Assignment: From the line with "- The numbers" to the line with "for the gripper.", output every line below exactly, both ends included. Skip the pictures.
+===+
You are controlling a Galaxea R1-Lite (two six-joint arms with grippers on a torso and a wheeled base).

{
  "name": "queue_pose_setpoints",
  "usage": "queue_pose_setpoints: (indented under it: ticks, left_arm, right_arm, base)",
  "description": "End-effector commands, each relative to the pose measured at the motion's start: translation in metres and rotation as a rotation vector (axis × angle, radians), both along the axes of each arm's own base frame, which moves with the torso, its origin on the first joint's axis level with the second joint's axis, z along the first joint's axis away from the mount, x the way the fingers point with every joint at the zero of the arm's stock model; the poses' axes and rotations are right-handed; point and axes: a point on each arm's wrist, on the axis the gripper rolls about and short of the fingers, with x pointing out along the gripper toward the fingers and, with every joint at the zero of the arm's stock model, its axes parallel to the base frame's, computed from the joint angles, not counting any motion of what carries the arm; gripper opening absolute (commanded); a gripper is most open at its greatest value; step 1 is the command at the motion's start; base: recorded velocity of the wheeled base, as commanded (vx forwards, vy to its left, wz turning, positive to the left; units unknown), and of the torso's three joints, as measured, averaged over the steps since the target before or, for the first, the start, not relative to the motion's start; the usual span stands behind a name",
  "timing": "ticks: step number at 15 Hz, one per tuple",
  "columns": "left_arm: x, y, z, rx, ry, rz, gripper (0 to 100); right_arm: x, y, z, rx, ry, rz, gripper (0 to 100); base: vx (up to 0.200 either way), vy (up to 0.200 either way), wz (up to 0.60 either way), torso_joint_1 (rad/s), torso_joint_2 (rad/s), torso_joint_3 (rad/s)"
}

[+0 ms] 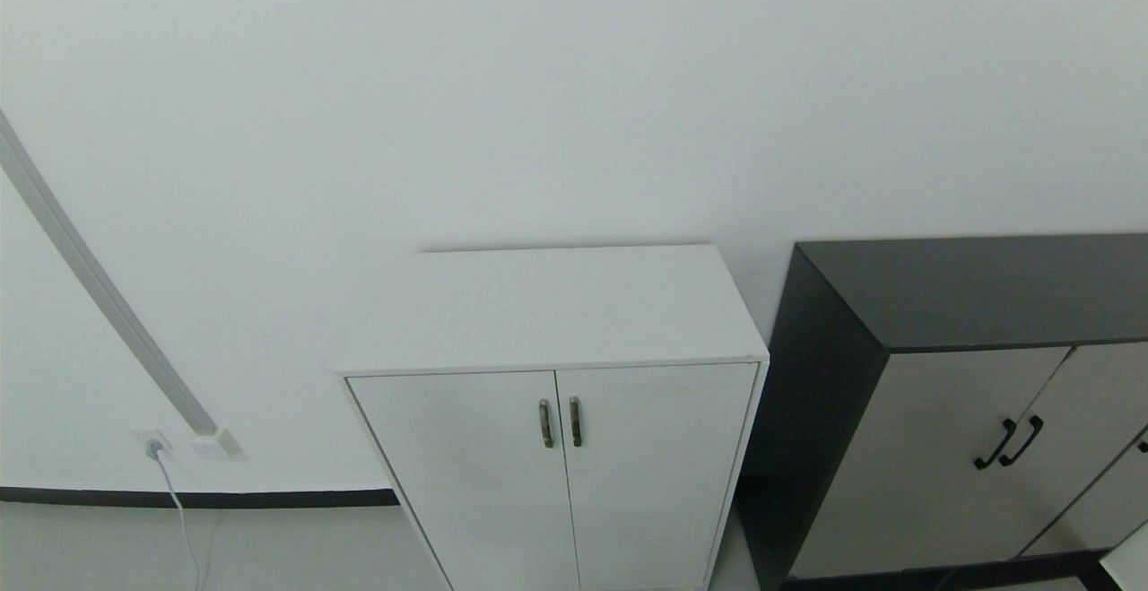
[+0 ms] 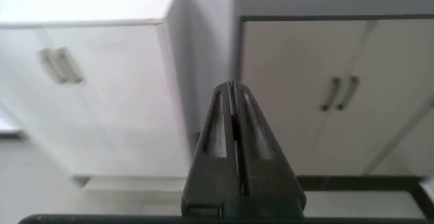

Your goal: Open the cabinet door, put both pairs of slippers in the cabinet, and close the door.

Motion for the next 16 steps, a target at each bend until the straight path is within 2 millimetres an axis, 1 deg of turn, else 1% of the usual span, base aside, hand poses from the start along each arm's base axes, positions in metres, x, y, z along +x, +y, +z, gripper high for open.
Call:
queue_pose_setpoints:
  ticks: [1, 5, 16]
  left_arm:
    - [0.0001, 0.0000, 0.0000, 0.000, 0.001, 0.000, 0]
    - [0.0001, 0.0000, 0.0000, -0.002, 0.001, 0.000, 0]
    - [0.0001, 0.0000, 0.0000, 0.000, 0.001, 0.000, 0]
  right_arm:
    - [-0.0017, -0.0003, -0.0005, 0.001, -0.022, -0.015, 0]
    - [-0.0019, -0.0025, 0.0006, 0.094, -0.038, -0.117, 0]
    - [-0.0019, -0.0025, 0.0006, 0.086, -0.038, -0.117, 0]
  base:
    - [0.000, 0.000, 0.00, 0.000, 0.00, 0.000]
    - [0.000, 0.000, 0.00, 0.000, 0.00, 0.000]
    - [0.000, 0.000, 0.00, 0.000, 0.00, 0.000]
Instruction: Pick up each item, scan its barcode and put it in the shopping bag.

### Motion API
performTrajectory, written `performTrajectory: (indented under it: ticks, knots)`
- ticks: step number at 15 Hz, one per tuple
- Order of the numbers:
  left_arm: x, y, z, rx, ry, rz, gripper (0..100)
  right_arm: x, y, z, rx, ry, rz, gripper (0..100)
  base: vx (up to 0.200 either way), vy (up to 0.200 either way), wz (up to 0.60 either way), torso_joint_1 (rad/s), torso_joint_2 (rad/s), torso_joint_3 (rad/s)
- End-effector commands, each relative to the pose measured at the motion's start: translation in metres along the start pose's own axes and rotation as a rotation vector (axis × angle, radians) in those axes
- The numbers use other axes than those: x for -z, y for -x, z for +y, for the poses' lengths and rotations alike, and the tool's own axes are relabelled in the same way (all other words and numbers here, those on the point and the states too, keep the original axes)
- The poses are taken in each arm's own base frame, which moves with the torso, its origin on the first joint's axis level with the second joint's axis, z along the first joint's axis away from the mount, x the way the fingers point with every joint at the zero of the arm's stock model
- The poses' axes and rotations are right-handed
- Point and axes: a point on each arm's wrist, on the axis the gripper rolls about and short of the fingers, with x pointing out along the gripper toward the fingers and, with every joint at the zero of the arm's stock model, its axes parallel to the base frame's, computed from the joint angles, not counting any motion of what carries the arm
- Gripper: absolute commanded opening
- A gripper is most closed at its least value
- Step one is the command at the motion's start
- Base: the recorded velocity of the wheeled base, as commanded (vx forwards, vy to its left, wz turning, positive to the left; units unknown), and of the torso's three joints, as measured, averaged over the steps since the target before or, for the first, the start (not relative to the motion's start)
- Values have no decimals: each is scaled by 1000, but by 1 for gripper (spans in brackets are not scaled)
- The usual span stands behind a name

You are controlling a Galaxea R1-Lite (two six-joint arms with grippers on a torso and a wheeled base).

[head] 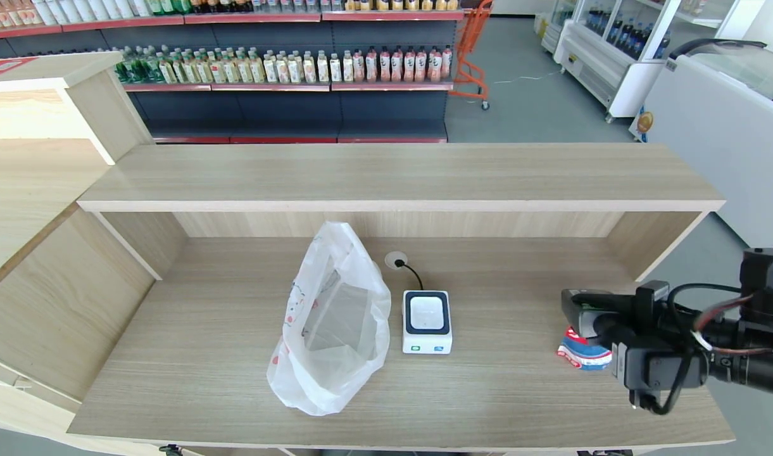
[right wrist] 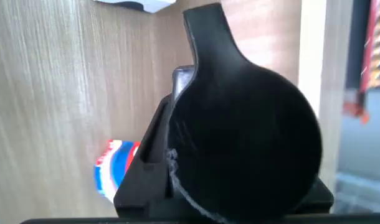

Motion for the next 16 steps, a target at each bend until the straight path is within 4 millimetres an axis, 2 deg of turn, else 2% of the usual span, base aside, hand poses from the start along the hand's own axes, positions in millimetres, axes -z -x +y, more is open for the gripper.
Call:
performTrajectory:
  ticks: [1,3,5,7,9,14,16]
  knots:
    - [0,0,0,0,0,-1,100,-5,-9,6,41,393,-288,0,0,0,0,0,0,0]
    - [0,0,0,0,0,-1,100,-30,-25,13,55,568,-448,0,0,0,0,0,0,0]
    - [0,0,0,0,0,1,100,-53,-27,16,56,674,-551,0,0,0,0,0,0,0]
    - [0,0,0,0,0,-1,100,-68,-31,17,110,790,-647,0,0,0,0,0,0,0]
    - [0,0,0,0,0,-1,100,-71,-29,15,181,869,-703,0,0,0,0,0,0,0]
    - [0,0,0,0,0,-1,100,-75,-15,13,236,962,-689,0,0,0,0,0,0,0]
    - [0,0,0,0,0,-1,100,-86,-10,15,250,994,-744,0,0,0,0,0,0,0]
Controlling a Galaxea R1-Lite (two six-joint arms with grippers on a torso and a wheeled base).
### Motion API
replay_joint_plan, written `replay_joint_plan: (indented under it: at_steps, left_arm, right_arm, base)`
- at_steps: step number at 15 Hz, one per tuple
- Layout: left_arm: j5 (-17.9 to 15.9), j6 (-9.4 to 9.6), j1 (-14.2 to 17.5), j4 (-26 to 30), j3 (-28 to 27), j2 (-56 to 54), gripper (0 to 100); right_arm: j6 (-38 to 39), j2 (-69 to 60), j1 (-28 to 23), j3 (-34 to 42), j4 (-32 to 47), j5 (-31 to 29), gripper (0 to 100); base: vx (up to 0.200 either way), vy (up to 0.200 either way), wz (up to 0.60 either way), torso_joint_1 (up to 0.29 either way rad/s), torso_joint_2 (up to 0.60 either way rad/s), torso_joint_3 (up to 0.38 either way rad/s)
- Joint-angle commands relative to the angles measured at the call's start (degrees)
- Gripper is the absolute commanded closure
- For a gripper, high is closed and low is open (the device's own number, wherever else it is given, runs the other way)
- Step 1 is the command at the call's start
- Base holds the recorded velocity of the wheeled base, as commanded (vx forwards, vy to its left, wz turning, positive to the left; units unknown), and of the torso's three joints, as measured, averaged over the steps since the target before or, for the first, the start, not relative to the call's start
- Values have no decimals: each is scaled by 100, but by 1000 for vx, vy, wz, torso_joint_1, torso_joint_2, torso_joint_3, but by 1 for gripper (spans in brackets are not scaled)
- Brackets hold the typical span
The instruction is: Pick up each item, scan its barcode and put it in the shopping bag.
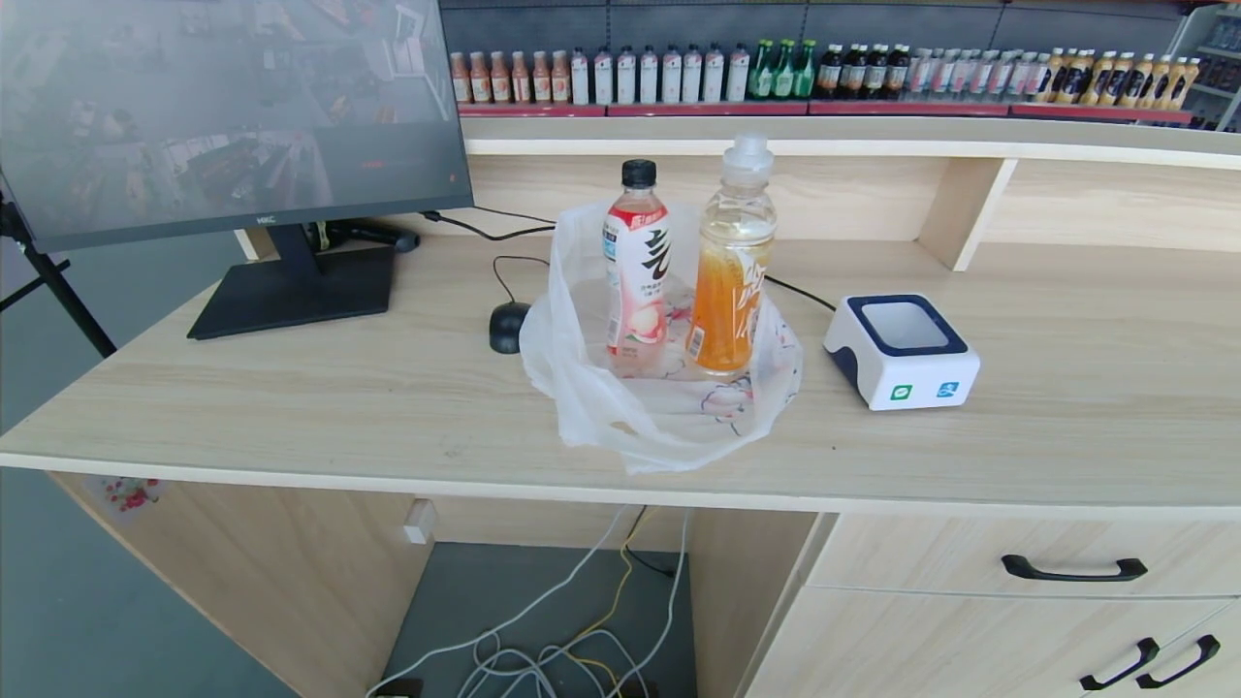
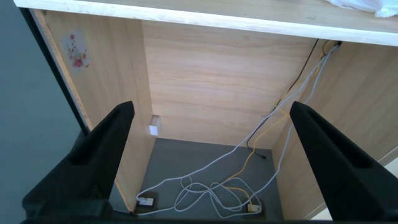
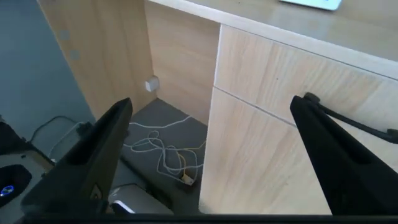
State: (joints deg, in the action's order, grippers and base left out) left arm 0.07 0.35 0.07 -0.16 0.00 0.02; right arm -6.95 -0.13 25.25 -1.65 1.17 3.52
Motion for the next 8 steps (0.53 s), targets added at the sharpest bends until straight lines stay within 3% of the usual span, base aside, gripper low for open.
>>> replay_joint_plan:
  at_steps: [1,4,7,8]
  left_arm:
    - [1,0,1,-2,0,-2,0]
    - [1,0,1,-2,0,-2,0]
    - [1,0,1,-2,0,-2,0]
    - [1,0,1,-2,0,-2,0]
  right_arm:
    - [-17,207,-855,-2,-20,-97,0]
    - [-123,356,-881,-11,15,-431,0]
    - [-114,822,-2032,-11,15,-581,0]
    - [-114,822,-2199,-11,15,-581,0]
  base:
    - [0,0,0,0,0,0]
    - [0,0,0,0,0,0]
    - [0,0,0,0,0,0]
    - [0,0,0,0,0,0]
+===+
Your solution:
- The numbers use other axes than those: x for -z, y for -x, z for +y, for the poses' lengths and rotations alike, and the tool's own axes are relabelled in the same way (all other words and numbers here, those on the point and the states too, keep the original axes)
- The poses are taken in each arm's own base frame, which moves with the torso, its origin on the first joint's axis level with the second joint's axis, z along the first joint's axis away from the mount, x the way the fingers point with every joint at the zero of the arm's stock model
- The poses' axes and rotations are right-handed
- Point and axes: a point on each arm's wrist, on the axis the gripper rolls about and short of the fingers, with x pointing out along the gripper toward the fingers and, with every joint at the zero of the arm's stock model, its axes parallel to the base frame's, computed from the joint angles, not counting any motion of what carries the arm
- Gripper: absolute commanded opening
- A gripper is most closed at its least value
- Step one is the command at the motion's start
- Base: the recorded velocity of the wheeled base, as commanded (vx forwards, vy to its left, wz turning, positive to the left; units unknown), and of the torso's three joints, as measured, averaged over the steps since the target before or, for the first, the start (not relative to the motion's start)
- Values have no decimals: each is scaled by 1000, but by 1 for gripper (spans in brackets are not scaled)
- The usual span stands behind a name

You are controlling a Galaxea R1-Lite (two six-joint arms with grippers on a torso and a wheeled base).

[head] 
[right wrist] 

Motion for the next 16 steps, a target at each bend until the straight path is within 4 millimetres an axis, 2 deg of turn, else 2% of the usual span, base aside, hand poses from the start along the hand's own axes, positions in millimetres, axes -z -x +y, more is open for the gripper.

Nothing remains to be written for this exercise.